Monday, May 26, 2008

Http Headers and Caching: Cache-Control, Expires, Last-Modified and Pragma

HTTP Headers

There are a few topics that most web developers don't really get good exposure to early in their career. One of these topics is HTTP headers. There are certain tasks that are only really possible after developing a strong grasp on HTTP headers and how they work.
Not only do HTTP headers open up doors to certain browser behaviors, but I've found that learning them and troubleshooting them really solidifies an understanding of how the browser works and how the http request/response model operates.
This is the second of a 2 part article series dealing with HTTP headers. The first article focused on Content-Type and Content-Disposition. In this article we'll be talking about caching content and how browsers react differently to headers like Cache-Control, Expires, Last-Modified and Pragma.

Tools

Since HTTP headers are pretty much invisible without the proper tools. I'd strongly recommend one of the following utilities.
If you prefer using FireFox I'd recommend you download and get familiar with Tamper Data, a FireFox extension. Otherwise I'd consider using HTTP Fiddler if you prefer working in IE. All the screen caps of http headers you see here will be from Tamper Data.

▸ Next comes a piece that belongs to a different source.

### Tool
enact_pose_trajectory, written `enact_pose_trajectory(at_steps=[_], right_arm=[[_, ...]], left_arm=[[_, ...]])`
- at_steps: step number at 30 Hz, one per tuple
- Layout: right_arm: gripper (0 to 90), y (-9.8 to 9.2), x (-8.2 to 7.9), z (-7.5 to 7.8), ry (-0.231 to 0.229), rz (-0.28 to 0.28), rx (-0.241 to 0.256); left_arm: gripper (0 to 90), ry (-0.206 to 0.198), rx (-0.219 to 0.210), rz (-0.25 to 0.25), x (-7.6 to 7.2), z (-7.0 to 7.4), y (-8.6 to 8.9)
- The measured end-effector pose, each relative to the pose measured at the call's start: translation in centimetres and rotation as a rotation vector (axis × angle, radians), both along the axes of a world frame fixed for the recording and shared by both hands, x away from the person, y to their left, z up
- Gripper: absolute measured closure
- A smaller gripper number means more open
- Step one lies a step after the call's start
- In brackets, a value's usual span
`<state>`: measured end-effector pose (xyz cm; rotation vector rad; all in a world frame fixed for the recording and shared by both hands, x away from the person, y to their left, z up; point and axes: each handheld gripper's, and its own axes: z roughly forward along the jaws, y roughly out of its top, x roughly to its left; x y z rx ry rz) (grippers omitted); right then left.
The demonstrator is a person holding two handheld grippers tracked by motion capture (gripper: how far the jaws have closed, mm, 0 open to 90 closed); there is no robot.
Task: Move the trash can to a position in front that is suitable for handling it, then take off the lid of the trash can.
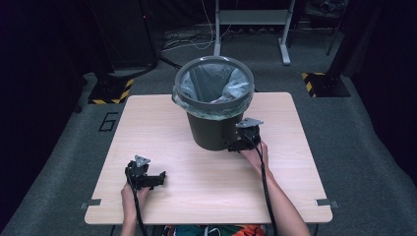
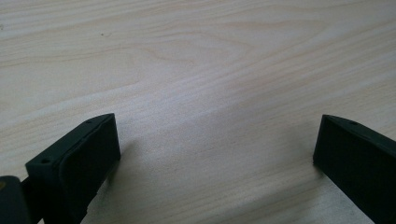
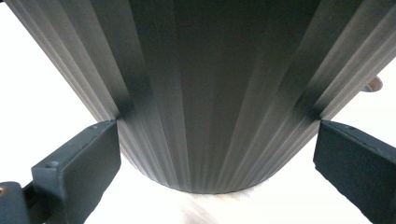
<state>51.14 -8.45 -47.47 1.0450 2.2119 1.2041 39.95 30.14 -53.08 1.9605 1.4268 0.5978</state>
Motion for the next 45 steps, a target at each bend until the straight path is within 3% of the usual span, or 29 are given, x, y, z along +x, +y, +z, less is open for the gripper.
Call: enact_pose_trajectory(at_steps=[26,34,37,40,42,45], right_arm=[[0.1,1.7,2.0,0.4,-0.005,-0.005,0.001],[1.4,0.6,1.3,0.8,-0.005,0.012,0.011],[1.1,-0.8,0.8,0.8,0.004,-0.007,0.011],[1.1,-1.6,0.8,1.0,0.009,-0.02,0.018],[1.2,-2.3,0.8,1.3,0.017,-0.03,0.016],[1.6,-3.1,0.8,1.9,0.031,-0.036,0.02]], left_arm=[[0.4,0.0,0.001,0.0,0.0,0.0,0.0],[0.4,0.001,-0.001,0.009,0.0,0.0,-0.1],[2.3,0.045,0.013,0.046,0.0,0.5,-0.4],[5.3,0.043,0.007,0.054,0.2,0.7,-0.2],[4.4,0.045,-0.028,0.032,0.5,1.0,0.0],[2.3,0.055,-0.046,-0.014,1.3,1.7,0.1]])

What Are Caches and How do they Work?

When we speak of caches, we're generally referring to Browser Caches, Proxy Caches and Gateway Caches. It's important to remember that just because you never intended for any of your content to be cached doesn't mean it's not going to be cached. You rarely have any control about what kinds of caches are downstream of your web site. You CAN however instruct these caches about how to handle your content to achieve the effect that you want (which may be to NOT cache your content).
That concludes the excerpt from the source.